▶ **About this task**
List all lines of the data containing the word "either".

══ Record excerpts

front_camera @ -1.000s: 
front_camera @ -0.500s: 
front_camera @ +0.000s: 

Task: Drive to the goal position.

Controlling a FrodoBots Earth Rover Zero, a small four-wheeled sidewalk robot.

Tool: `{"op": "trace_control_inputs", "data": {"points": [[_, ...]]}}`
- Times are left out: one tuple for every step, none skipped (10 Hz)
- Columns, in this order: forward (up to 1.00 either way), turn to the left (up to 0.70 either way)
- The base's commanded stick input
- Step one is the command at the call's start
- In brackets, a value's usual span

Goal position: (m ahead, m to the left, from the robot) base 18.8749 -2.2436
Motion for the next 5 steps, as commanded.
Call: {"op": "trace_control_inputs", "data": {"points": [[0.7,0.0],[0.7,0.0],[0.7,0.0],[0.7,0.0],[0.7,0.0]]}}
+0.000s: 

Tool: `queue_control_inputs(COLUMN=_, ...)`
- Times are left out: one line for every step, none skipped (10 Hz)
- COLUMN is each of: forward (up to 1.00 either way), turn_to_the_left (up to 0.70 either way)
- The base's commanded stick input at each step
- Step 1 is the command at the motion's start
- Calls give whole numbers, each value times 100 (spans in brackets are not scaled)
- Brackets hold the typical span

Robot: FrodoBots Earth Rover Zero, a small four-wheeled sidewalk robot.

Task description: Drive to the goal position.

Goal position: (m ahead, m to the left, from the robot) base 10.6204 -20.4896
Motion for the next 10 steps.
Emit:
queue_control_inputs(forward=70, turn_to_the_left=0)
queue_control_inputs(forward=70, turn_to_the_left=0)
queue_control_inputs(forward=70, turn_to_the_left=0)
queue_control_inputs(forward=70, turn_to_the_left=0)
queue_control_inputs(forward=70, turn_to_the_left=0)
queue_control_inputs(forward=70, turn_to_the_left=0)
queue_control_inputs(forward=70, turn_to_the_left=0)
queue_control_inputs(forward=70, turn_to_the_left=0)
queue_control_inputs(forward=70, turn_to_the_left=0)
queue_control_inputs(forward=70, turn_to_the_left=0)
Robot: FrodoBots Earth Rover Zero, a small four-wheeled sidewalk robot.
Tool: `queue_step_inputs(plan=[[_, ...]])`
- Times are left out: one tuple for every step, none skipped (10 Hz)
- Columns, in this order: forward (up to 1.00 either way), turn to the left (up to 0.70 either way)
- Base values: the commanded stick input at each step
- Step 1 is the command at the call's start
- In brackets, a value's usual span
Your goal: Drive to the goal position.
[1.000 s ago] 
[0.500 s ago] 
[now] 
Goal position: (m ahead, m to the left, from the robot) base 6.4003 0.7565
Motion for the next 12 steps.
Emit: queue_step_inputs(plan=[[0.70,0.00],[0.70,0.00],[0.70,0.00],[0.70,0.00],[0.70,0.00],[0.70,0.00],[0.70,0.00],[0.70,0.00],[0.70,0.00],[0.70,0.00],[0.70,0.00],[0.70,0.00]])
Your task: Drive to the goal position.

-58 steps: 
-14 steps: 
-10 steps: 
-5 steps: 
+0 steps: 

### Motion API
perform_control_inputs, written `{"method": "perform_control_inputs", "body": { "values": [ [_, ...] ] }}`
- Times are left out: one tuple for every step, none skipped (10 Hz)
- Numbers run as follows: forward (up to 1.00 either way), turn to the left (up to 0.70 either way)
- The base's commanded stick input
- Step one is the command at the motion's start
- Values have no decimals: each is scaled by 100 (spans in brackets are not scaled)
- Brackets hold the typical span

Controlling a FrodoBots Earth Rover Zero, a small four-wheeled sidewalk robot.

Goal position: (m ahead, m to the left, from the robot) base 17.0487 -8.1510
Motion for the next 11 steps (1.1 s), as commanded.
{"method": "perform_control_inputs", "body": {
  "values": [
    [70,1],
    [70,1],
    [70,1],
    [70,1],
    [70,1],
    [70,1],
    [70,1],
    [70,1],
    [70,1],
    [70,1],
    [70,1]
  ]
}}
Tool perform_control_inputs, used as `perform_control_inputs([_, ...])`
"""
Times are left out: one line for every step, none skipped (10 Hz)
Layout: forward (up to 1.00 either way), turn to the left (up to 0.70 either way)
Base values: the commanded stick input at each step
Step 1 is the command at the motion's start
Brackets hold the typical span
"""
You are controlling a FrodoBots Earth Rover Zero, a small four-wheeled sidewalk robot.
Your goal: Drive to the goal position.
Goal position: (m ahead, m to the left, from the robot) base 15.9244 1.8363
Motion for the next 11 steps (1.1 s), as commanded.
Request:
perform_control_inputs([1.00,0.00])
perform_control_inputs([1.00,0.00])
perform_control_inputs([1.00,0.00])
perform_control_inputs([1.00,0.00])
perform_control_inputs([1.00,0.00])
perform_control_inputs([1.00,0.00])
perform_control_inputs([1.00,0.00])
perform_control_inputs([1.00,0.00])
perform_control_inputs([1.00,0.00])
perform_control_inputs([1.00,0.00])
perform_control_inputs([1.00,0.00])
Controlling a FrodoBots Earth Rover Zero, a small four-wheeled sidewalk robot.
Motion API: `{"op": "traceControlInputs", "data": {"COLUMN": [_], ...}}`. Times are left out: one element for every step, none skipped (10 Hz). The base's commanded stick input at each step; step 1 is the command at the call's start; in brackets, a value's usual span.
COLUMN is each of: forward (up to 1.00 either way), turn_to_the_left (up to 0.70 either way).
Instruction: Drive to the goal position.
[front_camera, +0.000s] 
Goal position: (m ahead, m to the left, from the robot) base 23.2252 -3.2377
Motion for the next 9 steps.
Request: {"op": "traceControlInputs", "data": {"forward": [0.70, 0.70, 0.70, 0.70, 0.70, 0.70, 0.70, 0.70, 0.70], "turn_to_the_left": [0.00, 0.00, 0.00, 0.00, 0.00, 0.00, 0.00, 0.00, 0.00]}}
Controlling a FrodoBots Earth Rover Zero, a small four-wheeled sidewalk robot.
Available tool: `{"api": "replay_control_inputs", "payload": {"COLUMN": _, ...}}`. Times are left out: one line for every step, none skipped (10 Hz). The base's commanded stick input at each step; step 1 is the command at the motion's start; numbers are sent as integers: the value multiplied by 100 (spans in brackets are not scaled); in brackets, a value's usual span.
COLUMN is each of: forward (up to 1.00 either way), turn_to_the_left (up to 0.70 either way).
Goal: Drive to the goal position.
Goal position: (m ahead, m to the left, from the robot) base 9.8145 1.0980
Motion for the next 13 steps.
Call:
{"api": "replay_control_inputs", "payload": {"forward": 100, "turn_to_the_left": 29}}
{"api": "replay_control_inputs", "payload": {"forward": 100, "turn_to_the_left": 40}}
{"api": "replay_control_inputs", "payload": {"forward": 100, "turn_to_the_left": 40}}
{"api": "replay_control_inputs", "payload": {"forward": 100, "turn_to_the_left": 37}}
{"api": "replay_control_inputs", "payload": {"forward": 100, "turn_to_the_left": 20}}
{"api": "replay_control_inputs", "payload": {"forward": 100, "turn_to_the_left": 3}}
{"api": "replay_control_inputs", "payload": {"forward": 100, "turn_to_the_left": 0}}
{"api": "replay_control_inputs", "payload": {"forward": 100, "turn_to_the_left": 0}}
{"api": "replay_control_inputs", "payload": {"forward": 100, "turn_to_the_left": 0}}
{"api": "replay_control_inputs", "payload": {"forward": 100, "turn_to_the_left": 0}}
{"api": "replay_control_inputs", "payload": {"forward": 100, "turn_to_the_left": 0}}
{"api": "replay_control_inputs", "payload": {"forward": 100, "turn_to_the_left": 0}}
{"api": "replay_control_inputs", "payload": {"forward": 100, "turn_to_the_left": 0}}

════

▶ **Answer to this problem**
- Columns, in this order: forward (up to 1.00 either way), turn to the left (up to 0.70 either way)
- COLUMN is each of: forward (up to 1.00 either way), turn_to_the_left (up to 0.70 either way)
- Columns, in this order: forward (up to 1.00 either way), turn to the left (up to 0.70 either way)
- Numbers run as follows: forward (up to 1.00 either way), turn to the left (up to 0.70 either way)
Layout: forward (up to 1.00 either way), turn to the left (up to 0.70 either way)
COLUMN is each of: forward (up to 1.00 either way), turn_to_the_left (up to 0.70 either way).
COLUMN is each of: forward (up to 1.00 either way), turn_to_the_left (up to 0.70 either way).

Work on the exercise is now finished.